The U.S. Department of Energy, though the University of Hawaii, and the U.S. Department of Agriculture and Navy will receive $6 million annually to help HC&S determine whether it is feasible to convert the more than 130-year-old company into an "energy farm," or a high-tech producer of renewable fuels, said HC&S General Manager Chris Benjamin at a news conference.

It would be a dramatic transformation, participants said. The move could preserve hundreds of agricultural jobs on Maui for decades to come and potentially lead to tens of millions of dollars in capital improvement investments to the aging sugar mill.

"This (funding) could help define a new future for HC&S as an alternative energy producer," Benjamin said.

His comments drew applause and a "hear, hear" from mill and field workers who attended the news conference.
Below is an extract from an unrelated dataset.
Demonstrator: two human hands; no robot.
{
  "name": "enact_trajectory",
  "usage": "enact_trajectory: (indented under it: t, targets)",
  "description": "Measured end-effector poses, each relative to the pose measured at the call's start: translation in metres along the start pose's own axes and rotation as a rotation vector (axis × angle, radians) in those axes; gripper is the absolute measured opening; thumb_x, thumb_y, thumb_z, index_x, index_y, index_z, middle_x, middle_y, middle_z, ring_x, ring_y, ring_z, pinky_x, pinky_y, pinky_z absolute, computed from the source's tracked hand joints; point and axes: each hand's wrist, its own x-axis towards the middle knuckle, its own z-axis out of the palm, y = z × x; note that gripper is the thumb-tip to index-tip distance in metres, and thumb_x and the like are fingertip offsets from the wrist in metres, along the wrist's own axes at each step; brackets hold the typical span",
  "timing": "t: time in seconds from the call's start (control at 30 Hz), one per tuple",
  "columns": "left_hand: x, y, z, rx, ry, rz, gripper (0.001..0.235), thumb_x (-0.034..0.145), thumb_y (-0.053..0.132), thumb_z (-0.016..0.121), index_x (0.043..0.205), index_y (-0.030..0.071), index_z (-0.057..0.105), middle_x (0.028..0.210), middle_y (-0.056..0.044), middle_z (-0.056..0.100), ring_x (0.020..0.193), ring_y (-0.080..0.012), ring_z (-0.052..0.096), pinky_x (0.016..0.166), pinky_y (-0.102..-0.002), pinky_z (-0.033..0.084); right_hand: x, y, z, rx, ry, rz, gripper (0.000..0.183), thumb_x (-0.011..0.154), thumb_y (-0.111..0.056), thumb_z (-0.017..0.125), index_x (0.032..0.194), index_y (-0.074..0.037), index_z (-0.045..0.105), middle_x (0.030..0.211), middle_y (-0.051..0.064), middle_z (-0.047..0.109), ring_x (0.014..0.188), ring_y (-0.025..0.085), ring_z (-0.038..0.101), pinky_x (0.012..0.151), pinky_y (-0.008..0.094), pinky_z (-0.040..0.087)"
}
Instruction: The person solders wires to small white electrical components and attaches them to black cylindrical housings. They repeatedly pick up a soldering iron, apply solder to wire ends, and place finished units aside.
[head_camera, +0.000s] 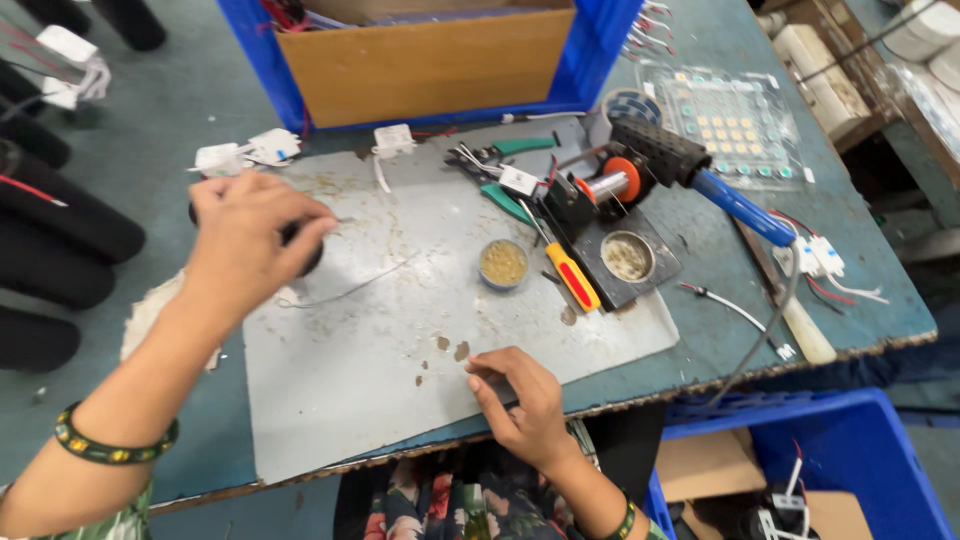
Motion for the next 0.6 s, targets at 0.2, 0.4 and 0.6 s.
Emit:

HC&S employs 800 Maui residents, and financial losses and water rights’ disputes have threatened the company. In January, the board of directors of Alexander & Baldwin Inc., HC&S’s parent company, gave it a year’s reprieve in January, if it can increase sugar production.

On Wednesday, Benjamin was careful to say, though, that the company has not abandoned the sugar business model, at least yet. Instead, HC&S and its multiple public partners — who teamed up about two months ago — will decide if the costly shift to creating biofuel is worth it.

The decision could result in HC&S growing sweet sorghum or tropical grasses or perhaps green sugar cane, which does not require the unpopular practice of cane burning to harvest the crop, Benjamin said.

He also said he hopes this new development will help persuade the state Water Resource Management Commission to rule in the company’s favor in two ongoing cases that could result in a loss of surface water to the approximately 37,000-acre HC&S plantation on Maui.

It could also mean millions in infrastructure investment by the company — perhaps with much more government funding — to convert the mill into a new production facility, government officials said.

That’s all part of the research process, which is expected to take about two years, Benjamin said. Converting the mill would likely take another three years, he said.

A lot of questions about the best crops to grow, right technologies to use, fuels to make and customers to find need to be answered, he said. And HC&S will need to develop a business plan, too, he said.